- **YOUR TASK**: An exact transcript of all the records is required, with nothing left out.

• • • • •

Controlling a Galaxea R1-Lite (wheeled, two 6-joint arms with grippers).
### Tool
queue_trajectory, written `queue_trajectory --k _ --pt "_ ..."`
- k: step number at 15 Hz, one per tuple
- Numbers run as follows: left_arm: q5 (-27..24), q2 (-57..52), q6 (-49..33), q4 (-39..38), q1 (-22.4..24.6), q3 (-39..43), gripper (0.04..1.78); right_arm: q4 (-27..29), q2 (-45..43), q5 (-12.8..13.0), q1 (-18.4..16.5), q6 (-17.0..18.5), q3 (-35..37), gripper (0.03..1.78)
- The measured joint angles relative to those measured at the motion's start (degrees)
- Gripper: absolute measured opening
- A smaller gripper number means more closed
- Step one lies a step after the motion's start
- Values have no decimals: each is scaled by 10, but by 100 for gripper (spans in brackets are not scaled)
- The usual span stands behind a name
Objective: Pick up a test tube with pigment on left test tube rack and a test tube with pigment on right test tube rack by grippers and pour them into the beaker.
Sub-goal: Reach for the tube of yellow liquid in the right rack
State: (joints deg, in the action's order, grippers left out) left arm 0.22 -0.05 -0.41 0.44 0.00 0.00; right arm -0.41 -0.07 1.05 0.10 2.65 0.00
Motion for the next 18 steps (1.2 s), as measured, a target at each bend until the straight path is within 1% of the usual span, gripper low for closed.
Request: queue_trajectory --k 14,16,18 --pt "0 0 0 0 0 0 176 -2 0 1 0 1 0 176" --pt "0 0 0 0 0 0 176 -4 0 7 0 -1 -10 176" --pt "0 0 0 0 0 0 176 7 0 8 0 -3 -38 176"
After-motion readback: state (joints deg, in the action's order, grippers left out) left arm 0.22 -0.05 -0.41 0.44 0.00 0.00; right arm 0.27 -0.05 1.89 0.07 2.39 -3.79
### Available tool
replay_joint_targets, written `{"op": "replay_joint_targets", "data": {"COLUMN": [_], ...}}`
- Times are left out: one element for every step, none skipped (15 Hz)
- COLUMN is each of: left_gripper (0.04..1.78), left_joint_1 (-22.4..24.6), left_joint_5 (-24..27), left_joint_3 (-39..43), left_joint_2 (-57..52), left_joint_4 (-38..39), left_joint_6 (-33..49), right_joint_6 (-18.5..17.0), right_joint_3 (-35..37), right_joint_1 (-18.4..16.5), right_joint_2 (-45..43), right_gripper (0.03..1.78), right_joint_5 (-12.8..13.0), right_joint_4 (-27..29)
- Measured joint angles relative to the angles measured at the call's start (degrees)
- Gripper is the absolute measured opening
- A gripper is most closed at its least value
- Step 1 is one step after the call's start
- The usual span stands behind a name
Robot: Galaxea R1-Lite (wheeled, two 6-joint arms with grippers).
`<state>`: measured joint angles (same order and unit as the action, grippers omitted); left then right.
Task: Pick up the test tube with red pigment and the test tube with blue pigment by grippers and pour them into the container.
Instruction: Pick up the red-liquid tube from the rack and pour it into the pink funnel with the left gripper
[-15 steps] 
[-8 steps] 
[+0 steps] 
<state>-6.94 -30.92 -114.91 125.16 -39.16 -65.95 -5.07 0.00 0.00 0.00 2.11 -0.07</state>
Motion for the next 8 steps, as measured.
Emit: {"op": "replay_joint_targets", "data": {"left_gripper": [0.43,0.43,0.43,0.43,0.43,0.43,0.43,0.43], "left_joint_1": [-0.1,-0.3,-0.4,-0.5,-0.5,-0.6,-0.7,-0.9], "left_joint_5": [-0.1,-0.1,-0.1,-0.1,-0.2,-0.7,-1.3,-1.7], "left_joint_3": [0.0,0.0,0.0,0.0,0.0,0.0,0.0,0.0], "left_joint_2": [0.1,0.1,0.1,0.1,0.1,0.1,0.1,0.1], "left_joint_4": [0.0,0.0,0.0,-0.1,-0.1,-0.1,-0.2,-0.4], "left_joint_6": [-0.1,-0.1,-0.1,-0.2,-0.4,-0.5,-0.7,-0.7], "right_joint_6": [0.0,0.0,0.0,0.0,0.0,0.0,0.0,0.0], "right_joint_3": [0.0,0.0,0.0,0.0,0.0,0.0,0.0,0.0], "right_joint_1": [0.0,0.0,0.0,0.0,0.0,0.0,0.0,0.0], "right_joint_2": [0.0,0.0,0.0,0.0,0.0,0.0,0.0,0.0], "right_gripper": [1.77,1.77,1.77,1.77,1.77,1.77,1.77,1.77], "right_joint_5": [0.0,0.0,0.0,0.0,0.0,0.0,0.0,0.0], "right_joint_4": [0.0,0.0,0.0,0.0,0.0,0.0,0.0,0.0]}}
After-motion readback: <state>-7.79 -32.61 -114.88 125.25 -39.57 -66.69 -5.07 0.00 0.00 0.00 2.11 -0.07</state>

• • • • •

- **RESPONSE**:
Controlling a Galaxea R1-Lite (wheeled, two 6-joint arms with grippers).
### Tool
queue_trajectory, written `queue_trajectory --k _ --pt "_ ..."`
- k: step number at 15 Hz, one per tuple
- Numbers run as follows: left_arm: q5 (-27..24), q2 (-57..52), q6 (-49..33), q4 (-39..38), q1 (-22.4..24.6), q3 (-39..43), gripper (0.04..1.78); right_arm: q4 (-27..29), q2 (-45..43), q5 (-12.8..13.0), q1 (-18.4..16.5), q6 (-17.0..18.5), q3 (-35..37), gripper (0.03..1.78)
- The measured joint angles relative to those measured at the motion's start (degrees)
- Gripper: absolute measured opening
- A smaller gripper number means more closed
- Step one lies a step after the motion's start
- Values have no decimals: each is scaled by 10, but by 100 for gripper (spans in brackets are not scaled)
- The usual span stands behind a name
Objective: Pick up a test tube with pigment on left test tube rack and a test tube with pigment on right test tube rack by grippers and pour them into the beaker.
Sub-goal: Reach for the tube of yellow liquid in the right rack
State: (joints deg, in the action's order, grippers left out) left arm 0.22 -0.05 -0.41 0.44 0.00 0.00; right arm -0.41 -0.07 1.05 0.10 2.65 0.00
Motion for the next 18 steps (1.2 s), as measured, a target at each bend until the straight path is within 1% of the usual span, gripper low for closed.
Request: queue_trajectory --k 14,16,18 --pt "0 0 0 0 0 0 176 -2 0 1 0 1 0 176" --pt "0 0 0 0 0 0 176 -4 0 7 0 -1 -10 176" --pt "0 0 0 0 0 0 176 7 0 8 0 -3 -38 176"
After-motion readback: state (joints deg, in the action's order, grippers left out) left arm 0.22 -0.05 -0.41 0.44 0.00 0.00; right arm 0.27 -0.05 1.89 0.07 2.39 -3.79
### Available tool
replay_joint_targets, written `{"op": "replay_joint_targets", "data": {"COLUMN": [_], ...}}`
- Times are left out: one element for every step, none skipped (15 Hz)
- COLUMN is each of: left_gripper (0.04..1.78), left_joint_1 (-22.4..24.6), left_joint_5 (-24..27), left_joint_3 (-39..43), left_joint_2 (-57..52), left_joint_4 (-38..39), left_joint_6 (-33..49), right_joint_6 (-18.5..17.0), right_joint_3 (-35..37), right_joint_1 (-18.4..16.5), right_joint_2 (-45..43), right_gripper (0.03..1.78), right_joint_5 (-12.8..13.0), right_joint_4 (-27..29)
- Measured joint angles relative to the angles measured at the call's start (degrees)
- Gripper is the absolute measured opening
- A gripper is most closed at its least value
- Step 1 is one step after the call's start
- The usual span stands behind a name
Robot: Galaxea R1-Lite (wheeled, two 6-joint arms with grippers).
`<state>`: measured joint angles (same order and unit as the action, grippers omitted); left then right.
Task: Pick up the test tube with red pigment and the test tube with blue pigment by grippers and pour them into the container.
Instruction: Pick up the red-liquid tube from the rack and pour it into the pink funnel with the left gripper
[-15 steps] 
[-8 steps] 
[+0 steps] 
<state>-6.94 -30.92 -114.91 125.16 -39.16 -65.95 -5.07 0.00 0.00 0.00 2.11 -0.07</state>
Motion for the next 8 steps, as measured.
Emit: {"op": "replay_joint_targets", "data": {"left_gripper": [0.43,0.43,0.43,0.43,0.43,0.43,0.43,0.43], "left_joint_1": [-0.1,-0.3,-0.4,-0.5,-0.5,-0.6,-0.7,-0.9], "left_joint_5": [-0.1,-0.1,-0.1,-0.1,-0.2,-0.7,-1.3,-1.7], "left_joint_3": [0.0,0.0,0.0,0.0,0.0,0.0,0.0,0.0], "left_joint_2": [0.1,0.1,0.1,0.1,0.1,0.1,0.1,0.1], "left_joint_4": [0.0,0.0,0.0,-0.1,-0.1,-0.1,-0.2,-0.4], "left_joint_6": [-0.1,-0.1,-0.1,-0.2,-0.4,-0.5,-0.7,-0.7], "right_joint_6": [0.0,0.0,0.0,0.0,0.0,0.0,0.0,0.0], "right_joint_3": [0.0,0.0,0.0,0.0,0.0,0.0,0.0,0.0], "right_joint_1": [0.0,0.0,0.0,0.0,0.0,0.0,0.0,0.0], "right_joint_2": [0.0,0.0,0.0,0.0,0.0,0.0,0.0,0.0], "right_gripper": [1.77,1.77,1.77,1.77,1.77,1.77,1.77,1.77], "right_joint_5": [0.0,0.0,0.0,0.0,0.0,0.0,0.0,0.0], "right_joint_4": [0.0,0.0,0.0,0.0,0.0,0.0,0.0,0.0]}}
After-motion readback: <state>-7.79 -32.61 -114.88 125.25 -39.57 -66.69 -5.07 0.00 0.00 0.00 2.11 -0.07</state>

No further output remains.